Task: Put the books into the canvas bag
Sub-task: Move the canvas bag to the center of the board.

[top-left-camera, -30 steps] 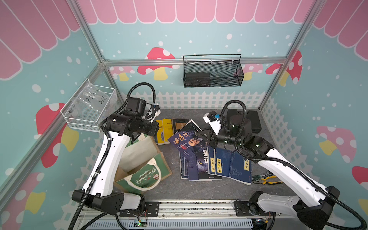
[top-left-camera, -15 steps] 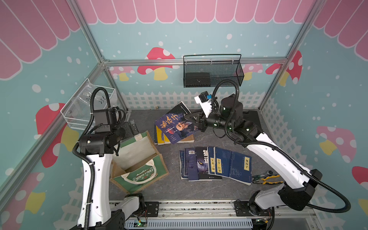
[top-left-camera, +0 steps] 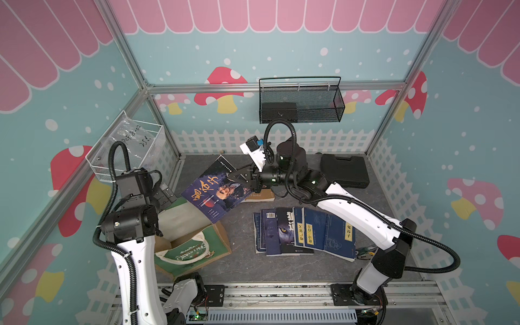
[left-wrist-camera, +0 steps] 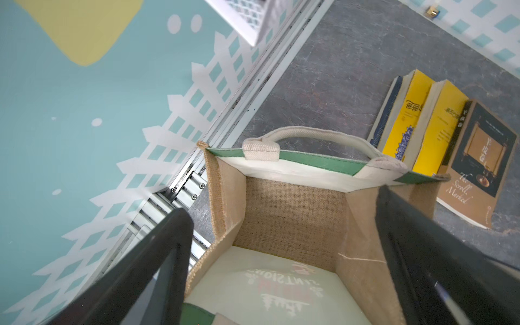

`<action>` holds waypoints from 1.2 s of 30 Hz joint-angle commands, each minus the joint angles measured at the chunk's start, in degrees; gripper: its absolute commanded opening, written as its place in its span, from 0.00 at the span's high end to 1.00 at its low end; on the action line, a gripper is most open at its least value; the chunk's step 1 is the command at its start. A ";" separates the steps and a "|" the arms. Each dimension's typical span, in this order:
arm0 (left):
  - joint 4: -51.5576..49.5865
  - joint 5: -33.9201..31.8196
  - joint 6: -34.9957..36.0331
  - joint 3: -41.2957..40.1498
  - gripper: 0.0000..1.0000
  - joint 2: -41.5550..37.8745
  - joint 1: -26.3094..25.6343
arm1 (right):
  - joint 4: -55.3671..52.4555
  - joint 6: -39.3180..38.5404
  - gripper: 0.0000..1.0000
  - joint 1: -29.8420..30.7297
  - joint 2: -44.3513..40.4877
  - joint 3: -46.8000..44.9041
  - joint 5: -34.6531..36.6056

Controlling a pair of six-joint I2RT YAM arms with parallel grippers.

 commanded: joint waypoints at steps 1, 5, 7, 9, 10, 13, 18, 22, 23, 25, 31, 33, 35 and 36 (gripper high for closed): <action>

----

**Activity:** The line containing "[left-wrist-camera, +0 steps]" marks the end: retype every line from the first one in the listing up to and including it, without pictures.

**Completed exercise:**
Task: Put the books into the canvas bag
Sub-task: Move the canvas bag to the center of the board.

[top-left-camera, -30 steps] 
[top-left-camera, -15 steps] 
[top-left-camera, +0 steps] 
[left-wrist-camera, +0 steps] 

Nothing else is needed to finish the exercise.